ACTIVITY
Look through the lines below for the word "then", and copy every line that has it.
---+---
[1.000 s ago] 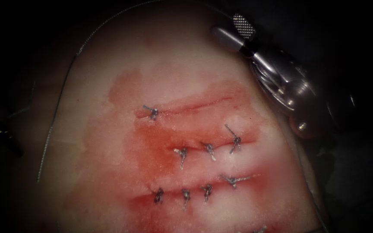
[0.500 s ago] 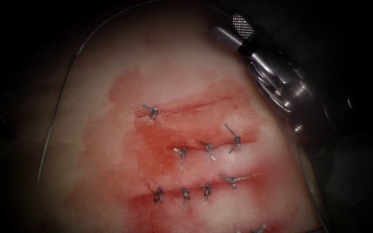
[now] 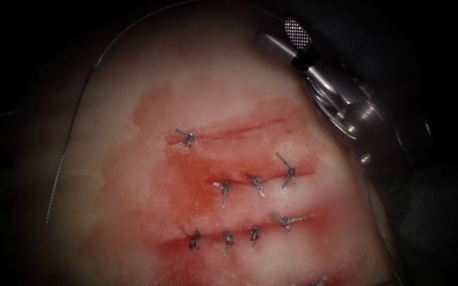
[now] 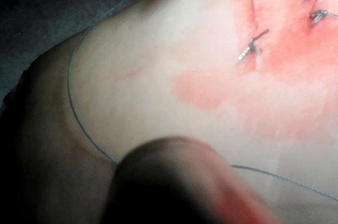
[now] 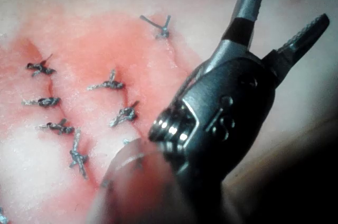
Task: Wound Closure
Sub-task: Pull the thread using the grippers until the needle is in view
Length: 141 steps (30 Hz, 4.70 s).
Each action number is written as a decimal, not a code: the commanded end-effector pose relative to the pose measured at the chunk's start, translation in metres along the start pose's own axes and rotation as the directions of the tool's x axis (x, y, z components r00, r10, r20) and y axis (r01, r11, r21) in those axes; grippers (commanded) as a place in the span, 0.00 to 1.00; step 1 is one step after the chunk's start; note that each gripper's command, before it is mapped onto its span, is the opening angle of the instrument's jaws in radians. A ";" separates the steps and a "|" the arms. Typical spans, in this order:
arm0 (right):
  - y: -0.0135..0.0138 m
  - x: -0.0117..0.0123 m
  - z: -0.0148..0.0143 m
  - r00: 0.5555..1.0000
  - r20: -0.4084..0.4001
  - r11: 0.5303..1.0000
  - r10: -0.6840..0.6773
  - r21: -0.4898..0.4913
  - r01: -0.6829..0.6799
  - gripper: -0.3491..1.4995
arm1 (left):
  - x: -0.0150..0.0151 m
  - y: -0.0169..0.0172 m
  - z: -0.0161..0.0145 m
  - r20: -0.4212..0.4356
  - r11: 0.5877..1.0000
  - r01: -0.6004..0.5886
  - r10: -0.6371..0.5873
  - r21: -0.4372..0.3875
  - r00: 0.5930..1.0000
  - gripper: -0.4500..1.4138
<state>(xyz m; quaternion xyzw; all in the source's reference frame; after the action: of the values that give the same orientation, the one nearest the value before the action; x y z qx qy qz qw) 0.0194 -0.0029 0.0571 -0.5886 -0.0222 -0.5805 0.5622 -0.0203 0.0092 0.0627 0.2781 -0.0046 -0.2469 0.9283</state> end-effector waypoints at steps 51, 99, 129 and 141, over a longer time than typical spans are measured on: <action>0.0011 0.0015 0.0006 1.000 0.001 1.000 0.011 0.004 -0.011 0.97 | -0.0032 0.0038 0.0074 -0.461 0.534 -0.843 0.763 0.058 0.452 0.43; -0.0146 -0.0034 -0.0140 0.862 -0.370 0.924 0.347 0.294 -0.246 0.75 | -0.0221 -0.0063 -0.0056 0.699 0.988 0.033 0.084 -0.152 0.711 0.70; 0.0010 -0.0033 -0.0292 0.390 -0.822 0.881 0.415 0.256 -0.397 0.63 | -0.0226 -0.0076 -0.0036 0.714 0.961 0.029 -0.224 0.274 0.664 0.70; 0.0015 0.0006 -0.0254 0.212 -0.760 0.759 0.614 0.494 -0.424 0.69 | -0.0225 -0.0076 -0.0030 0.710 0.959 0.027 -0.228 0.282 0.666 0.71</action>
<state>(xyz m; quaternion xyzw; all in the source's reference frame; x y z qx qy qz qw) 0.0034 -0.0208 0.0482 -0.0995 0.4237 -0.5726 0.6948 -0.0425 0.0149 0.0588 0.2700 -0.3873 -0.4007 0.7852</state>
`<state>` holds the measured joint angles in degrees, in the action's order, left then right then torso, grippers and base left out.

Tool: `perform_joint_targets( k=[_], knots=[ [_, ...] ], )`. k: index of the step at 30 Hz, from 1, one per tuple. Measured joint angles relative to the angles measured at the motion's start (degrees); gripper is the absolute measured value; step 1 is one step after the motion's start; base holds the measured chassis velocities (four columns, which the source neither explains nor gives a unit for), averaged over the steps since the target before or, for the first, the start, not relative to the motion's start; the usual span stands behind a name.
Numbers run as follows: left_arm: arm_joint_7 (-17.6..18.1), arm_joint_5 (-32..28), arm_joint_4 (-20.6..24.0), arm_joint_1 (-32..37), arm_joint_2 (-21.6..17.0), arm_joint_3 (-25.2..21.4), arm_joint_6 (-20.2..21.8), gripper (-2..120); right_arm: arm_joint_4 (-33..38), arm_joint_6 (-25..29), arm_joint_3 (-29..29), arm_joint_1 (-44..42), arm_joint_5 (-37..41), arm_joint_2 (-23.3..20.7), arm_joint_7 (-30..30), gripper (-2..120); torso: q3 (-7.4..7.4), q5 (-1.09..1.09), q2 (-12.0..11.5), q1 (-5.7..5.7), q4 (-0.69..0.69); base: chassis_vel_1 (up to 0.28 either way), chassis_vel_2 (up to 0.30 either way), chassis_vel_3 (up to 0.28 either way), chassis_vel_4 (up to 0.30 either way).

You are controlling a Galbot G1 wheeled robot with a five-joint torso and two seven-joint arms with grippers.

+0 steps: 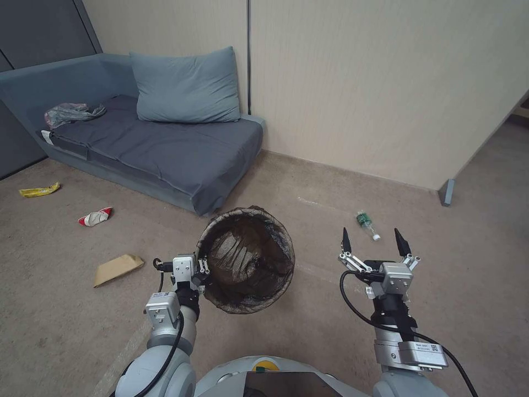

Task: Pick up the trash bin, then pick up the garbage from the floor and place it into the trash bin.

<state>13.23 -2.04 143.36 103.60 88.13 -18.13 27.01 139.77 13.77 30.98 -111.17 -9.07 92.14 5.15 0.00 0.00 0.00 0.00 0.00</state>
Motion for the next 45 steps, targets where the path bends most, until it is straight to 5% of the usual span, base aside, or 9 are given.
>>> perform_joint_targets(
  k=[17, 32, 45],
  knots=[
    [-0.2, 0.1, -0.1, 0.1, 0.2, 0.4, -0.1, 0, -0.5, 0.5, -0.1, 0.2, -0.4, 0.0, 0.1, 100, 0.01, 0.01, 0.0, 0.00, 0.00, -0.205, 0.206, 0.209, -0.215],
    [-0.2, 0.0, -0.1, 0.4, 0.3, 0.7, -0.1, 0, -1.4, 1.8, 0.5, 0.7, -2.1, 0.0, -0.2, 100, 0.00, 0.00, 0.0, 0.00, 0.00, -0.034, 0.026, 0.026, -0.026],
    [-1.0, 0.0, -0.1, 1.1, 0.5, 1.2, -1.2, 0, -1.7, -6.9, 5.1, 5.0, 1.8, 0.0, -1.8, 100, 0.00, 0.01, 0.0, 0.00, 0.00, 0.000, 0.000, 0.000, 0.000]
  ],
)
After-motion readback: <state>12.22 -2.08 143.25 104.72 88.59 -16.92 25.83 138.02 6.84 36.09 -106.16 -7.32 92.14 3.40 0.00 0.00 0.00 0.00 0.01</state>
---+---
EXERCISE RESPONSE
`<state>` holds the measured joint angles in degrees, in the action's order, left then right then torso, grippers and base left out.
Task: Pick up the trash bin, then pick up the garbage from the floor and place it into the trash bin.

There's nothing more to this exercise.